Combining (2.13) and (2.14), we get

$$\begin{aligned}&[\xi _1(s_n)u^++s_nu^-]_\alpha ^2+b[\xi _1(s_n)u^++s_nu^-]_\alpha ^4+\int _{\mathbb {R}^N}V(x,y)(\xi _1(s_n)u^+)^2\mathrm{d}x\mathrm{d}y\nonumber \\&\ge \int _{\mathbb {R}^N}f(\xi _1(s_n)u^+)\xi _1(s_n)u^+\mathrm{d}x\mathrm{d}y. \end{aligned}$$

(2.15)

Thereby,

$$\begin{aligned}&\frac{[\xi _1(s_n)u^++s_nu^-]_\alpha ^2}{\xi _1(s_n)^4}+b\frac{[\xi _1(s_n)u^++s_nu^-]_\alpha ^4}{\xi _1(s_n)^4} +\frac{1}{\xi _1(s_n)^2}\int _{\mathbb {R}^N}V(x,y)(u^+)^2\mathrm{d}x\mathrm{d}y\nonumber \\&\quad \ge \int _{\mathbb {R}^N}\frac{f(\xi _1(s_n)u^+)}{(\xi _1(s_n)u^+)^3}(u^+)^4\mathrm{d}x\mathrm{d}y. \end{aligned}$$

(2.16)

According to \((\mathrm{f}_3)\)–\((\mathrm{f}_4),\) Fatou’s lemma and taking account that \(\xi _1(s_n)\rightarrow \infty ,\) and \(s_n\rightarrow s_0<\infty ,\) passing to the limit as \(n\rightarrow \infty \) in (2.16), we obtain

$$\begin{aligned} b[u^+]_\alpha ^4\ge \int _{\mathbb {R}^N}\liminf _{n\rightarrow \infty }\frac{f(\xi _1(s_n)u^+)}{(\xi _1(s_n)u^+)^3}(u^+)^4\mathrm{d}x\mathrm{d}y=+\infty , \end{aligned}$$

which is impossible and hence \(\{\xi _1(s_n)\}\) is bounded. Then, up to a subsequence \(\xi _1(s_n)\rightarrow t_0.\) By (2.13), we have

$$\begin{aligned}&\xi _1(s_n)^2[u^+]_\alpha ^2+2s_n\xi _1(s_n)Z(u^+,u^-)\\&\quad +b\left( \xi _1(s_n)^2[u^+]_\alpha ^2+s_n^2[u^-]_\alpha ^2+2s_n\xi _1(s_n)Z(u^+,u^-)\right) \left( \xi _1(s_n)^2[u^+]_\alpha ^2+2s_n\xi _1(s_n)Z(u^+,u^-)\right) \\&\quad +\int _{\mathbb {R}^N}V(x,y)(\xi _1(s_n)u^+)^2\mathrm{d}x\mathrm{d}y=\int _{\mathbb {R}^N}f(\xi _1(s_n)u^+)\xi _1(s_n)u^+\mathrm{d}x\mathrm{d}y. \end{aligned}$$

Letting \(n\rightarrow \infty ,\)

$$\begin{aligned}&t_0^2[u^+]_\alpha ^2+2s_0t_0Z(u^+,u^-)\\&\quad + b\left( t_0^2[u^+]_\alpha ^2+s_0^2[u^-]_\alpha ^2+2s_0t_0Z(u^+,u^-)\right) \left( t_0^2[u^+]_\alpha ^2+2s_0t_0Z(u^+,u^-)\right) \\&\quad + \int _{\mathbb {R}^N}V(x,y)(t_0u^+)^2\mathrm{d}x\mathrm{d}y=\int _{\mathbb {R}^N}f(t_0u^+)t_0u^+\mathrm{d}x\mathrm{d}y, \end{aligned}$$

which implies \(\psi _1'(t_0)=\frac{\partial \varphi _u}{\partial t}(t_0,s_0)=0,\) and by the uniqueness of \(\xi _1(s_0)\), we deduce \(\xi _1(s_0)=t_0.\) The continuity of \(\xi _1\) is achieved.
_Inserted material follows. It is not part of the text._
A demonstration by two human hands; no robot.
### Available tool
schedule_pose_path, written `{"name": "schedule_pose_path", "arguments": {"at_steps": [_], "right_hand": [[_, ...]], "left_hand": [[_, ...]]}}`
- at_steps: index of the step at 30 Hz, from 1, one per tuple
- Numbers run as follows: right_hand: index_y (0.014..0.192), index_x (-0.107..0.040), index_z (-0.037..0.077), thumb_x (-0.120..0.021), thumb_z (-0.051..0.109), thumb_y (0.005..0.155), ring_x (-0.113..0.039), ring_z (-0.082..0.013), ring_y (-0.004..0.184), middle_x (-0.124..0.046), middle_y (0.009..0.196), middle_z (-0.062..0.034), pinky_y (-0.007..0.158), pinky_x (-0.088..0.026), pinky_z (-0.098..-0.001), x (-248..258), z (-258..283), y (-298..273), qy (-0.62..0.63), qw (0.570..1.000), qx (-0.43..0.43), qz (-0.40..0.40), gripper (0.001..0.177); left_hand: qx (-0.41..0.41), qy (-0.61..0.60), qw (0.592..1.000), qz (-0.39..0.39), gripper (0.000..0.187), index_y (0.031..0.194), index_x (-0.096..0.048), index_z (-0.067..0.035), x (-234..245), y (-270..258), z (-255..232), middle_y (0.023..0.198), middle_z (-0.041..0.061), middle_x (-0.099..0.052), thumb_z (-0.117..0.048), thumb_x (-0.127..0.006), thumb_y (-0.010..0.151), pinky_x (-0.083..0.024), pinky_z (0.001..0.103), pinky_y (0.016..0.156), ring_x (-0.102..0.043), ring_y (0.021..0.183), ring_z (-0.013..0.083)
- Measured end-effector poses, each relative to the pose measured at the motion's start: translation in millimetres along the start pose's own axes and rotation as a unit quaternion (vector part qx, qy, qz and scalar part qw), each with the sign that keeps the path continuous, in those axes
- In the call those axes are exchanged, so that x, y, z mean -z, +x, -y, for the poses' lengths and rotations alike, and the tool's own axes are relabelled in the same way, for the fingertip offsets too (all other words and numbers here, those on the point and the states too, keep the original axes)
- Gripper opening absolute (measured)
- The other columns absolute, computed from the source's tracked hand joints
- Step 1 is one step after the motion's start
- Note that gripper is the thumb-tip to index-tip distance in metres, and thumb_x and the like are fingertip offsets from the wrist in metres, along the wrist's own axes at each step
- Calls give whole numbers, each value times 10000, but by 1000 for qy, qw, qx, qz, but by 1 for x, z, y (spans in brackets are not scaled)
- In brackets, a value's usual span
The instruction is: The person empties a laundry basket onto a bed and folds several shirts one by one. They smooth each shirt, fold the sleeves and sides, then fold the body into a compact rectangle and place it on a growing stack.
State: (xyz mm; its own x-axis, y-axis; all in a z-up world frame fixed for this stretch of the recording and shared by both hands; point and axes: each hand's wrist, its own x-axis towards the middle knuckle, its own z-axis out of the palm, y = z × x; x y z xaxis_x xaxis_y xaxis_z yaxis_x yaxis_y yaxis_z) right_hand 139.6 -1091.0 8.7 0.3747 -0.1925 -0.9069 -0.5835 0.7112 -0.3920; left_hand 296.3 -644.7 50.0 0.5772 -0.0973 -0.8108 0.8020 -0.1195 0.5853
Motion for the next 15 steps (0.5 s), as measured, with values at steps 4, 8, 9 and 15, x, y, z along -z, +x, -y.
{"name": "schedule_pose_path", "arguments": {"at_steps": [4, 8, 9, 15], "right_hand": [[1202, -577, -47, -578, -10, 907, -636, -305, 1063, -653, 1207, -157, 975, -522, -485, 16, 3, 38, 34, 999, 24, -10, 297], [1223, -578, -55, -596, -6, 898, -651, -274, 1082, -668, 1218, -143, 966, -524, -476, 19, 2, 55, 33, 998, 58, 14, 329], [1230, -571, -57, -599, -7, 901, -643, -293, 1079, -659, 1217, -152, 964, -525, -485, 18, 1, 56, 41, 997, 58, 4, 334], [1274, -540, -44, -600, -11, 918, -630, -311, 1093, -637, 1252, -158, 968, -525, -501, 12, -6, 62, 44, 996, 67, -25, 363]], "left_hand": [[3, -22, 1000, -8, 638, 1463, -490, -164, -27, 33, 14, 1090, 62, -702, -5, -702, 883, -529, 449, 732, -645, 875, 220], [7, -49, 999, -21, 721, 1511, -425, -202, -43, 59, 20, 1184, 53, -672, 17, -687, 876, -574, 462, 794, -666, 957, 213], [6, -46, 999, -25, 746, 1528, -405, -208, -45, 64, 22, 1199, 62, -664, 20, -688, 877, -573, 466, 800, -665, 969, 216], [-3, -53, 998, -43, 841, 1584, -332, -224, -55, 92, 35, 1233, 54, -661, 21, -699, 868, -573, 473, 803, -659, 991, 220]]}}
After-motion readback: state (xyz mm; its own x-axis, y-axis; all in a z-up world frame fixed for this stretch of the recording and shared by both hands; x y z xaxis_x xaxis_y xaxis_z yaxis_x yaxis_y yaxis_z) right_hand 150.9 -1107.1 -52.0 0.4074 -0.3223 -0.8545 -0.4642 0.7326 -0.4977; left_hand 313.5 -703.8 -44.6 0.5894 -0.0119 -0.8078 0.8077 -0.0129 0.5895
(a\(_2)\) For s large enough, we have \(\xi _1(s)< s.\) If not, there is \(s_n\rightarrow \infty \) such that \(\xi _1(s_ n)\ge s_n\) for all n. Then \(\xi _1(s_ n)\rightarrow \infty .\) Therefore, using (2.16), we arrive at a contradiction and consequently (a\(_2)\) follows. The claim is proved. \(\square \)
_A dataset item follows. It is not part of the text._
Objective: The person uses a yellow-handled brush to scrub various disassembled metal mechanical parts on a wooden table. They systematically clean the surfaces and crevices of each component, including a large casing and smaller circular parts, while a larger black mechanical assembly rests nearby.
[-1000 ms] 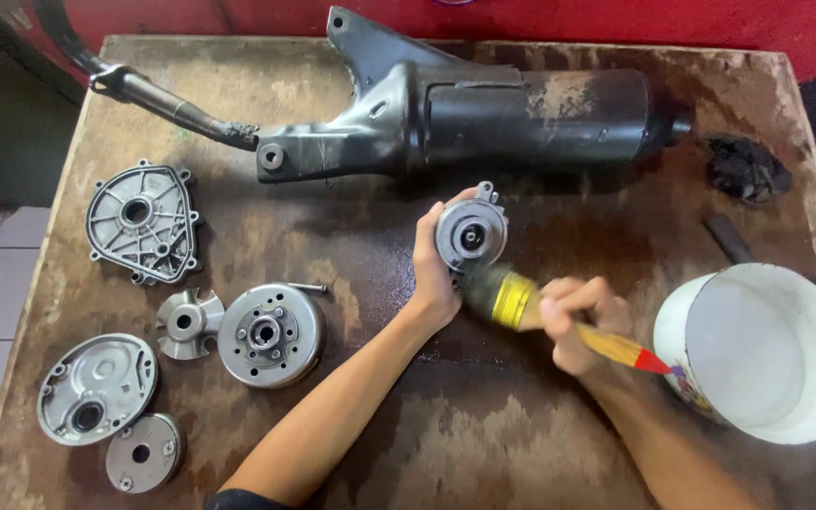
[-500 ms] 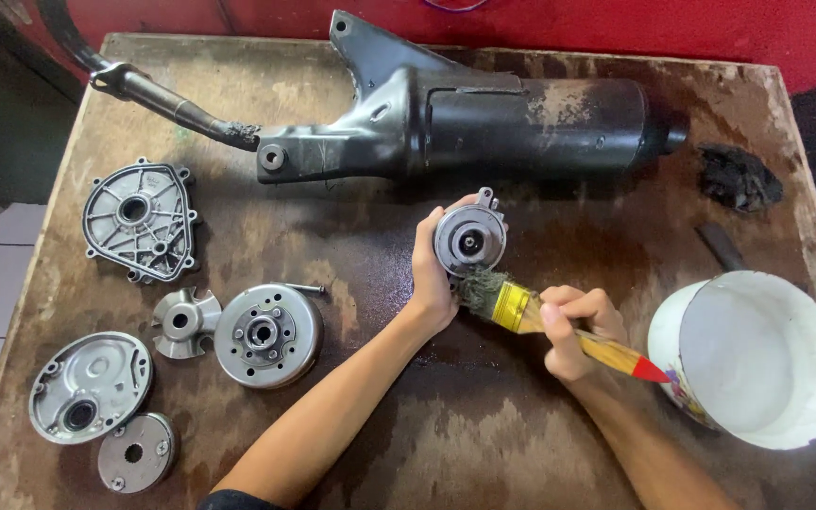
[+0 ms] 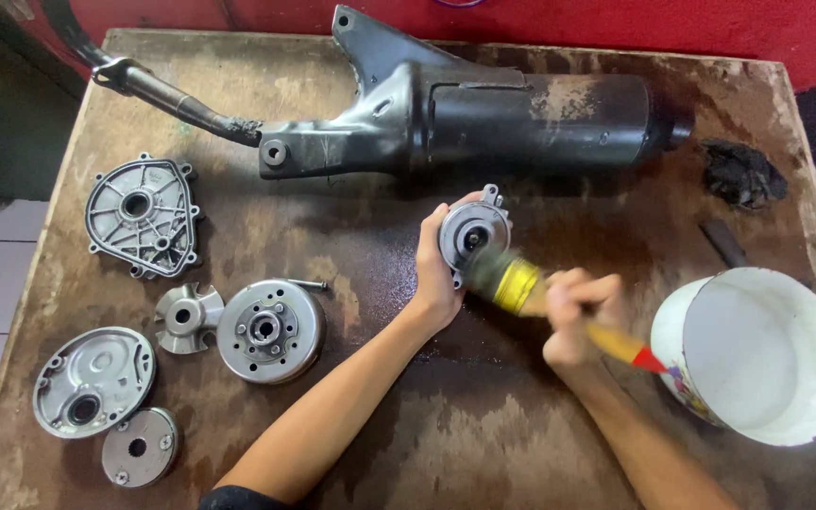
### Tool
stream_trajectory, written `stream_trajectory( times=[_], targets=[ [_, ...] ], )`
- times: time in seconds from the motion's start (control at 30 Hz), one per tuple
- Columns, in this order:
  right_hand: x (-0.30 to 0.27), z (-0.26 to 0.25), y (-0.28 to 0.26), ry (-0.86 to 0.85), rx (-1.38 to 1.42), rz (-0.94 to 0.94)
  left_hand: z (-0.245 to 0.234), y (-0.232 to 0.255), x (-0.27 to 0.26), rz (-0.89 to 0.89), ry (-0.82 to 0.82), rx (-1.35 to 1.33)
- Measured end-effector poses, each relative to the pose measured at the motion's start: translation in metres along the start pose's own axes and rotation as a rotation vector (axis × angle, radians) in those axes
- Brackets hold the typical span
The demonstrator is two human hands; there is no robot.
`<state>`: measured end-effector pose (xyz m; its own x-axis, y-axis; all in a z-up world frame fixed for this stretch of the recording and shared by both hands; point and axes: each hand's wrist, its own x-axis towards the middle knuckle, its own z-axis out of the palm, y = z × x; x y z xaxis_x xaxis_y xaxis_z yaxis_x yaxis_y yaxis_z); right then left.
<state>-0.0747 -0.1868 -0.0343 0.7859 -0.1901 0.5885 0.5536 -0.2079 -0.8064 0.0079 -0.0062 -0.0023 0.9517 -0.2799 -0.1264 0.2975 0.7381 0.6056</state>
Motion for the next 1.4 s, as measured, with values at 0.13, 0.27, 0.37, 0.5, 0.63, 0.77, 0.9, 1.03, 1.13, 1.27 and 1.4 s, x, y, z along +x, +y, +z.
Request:
stream_trajectory(
  times=[0.13,0.27,0.37,0.5,0.63,0.77,0.9,1.03,1.13,1.27,1.4],
  targets=[
    [-0.001,0.002,-0.009,0.039,0.082,0.067,-0.002,-0.001,0.002,-0.033,-0.037,0.04],
    [0.015,0.013,-0.027,0.015,0.089,0.055,0.005,0.005,0.0,0.021,-0.023,0.048],
    [0.009,0.009,-0.023,0.025,0.125,0.065,0.003,0.001,-0.001,0.035,-0.076,0.054],
    [0.031,0.025,-0.048,0.022,0.16,0.059,-0.001,-0.003,0.0,0.029,-0.112,0.054],
    [0.013,0.011,-0.03,-0.004,0.13,0.041,-0.005,-0.007,0.003,-0.051,-0.083,0.119],
    [0.013,0.012,-0.026,-0.013,0.129,0.066,0.005,0.0,-0.004,0.015,-0.103,0.064],
    [0.007,0.004,-0.01,-0.021,0.035,0.007,0.006,0.0,-0.003,0.064,-0.1,0.092],
    [0.008,0.006,-0.023,0.013,0.03,0.03,0.002,-0.005,-0.002,-0.062,-0.001,0.313],
    [0.011,0.009,-0.032,-0.022,-0.038,0.049,0.002,-0.008,-0.001,0.128,-0.115,0.262],
    [0.011,0.009,-0.032,-0.037,0.057,0.083,0.002,-0.005,-0.004,0.047,-0.101,0.32],
    [0.016,0.01,-0.031,-0.04,0.015,0.063,0.002,-0.006,-0.004,0.154,-0.162,0.286]
  ],
)
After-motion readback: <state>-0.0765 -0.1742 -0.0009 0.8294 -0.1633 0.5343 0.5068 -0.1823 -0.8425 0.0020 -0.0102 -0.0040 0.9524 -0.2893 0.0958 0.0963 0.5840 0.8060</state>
In the same way, for \(t\ge 0\) fixed, we define \(\psi _2\) on \([0,\infty )\) by \(\psi _2(s)=\varphi _u(t,s),\) and so we can find \(\xi _2:[0,\infty )\rightarrow (0,\infty )\) satisfying \((\mathrm{a}_1){-}(\mathrm{a}_2)\) and

$$\begin{aligned} \psi _2'(\xi _2(t))=\frac{\partial \varphi _u}{\partial s}(t,\xi _2(t))=0 \text{ for } \text{ all } t\ge 0. \end{aligned}$$

(2.17)

In view of \((\mathrm{a}_2),\) there exists \(A_1>0\) such that for all \(t,s\ge A_1,\)
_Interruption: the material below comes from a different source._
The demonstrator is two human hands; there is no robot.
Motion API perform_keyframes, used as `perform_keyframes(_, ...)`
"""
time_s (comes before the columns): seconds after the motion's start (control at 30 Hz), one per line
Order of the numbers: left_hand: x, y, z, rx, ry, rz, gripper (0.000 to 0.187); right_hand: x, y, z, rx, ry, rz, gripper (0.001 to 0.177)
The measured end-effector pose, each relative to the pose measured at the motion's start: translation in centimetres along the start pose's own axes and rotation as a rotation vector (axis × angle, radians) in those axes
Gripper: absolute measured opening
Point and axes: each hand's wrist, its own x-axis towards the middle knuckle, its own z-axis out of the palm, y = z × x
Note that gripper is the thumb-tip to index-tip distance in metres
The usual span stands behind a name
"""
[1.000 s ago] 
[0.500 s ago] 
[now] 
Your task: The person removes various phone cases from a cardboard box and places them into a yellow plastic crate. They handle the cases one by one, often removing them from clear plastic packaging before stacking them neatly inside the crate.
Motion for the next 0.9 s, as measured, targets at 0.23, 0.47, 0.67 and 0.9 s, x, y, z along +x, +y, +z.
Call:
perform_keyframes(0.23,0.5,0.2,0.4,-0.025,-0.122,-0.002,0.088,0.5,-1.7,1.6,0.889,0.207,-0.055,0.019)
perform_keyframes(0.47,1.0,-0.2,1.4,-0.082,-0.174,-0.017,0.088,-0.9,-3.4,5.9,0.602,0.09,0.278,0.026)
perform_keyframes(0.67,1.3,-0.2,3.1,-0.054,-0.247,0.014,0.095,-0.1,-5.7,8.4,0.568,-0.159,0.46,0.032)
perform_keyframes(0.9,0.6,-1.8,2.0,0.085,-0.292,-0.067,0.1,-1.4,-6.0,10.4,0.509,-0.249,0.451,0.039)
$$\begin{aligned} \xi _1(s)\le s\quad \text{ and }\quad \xi _2(t)\le t. \end{aligned}$$

Set

$$\begin{aligned} A_2=\max \left\{ \max _{s\in [0,A_1]}\xi _1(s),\max _{t\in [0,A_1]}\xi _2(t)\right\} \end{aligned}$$

and \(A=\max \{A_1,A_2\}.\) Let \(\xi :[0,A]\times [0,A]\rightarrow (0,\infty )^2\) defined by

$$\begin{aligned} \xi (t,s)=(\xi _1(s),\xi _2(t)). \end{aligned}$$

Obviously, \(\xi \) is continuous since \(\xi _1\) and \(\xi _2\) are continuous by Claim 2.7. Moreover, we have

$$\begin{aligned} \xi ([0,A]\times [0,A])\subset [0,A]\times [0,A]. \end{aligned}$$

Applying Brouwer’s fixed point theorem, there exists \((t_+,s_-)\in [0,A]^2\) such that

$$\begin{aligned} \xi (t_+,s_-)=(\xi _1(s_-),\xi _2(t_+))=(t_+,s_-) \end{aligned}$$

Since \(\xi _1\) and \(\xi _2\) are positive functions, \(t_+,s_->0.\) In addition, \(\nabla \varphi _u(t_+,s_-)=0,\) hence \((t_+,s_-)\) is a critical point of \(\varphi _u.\)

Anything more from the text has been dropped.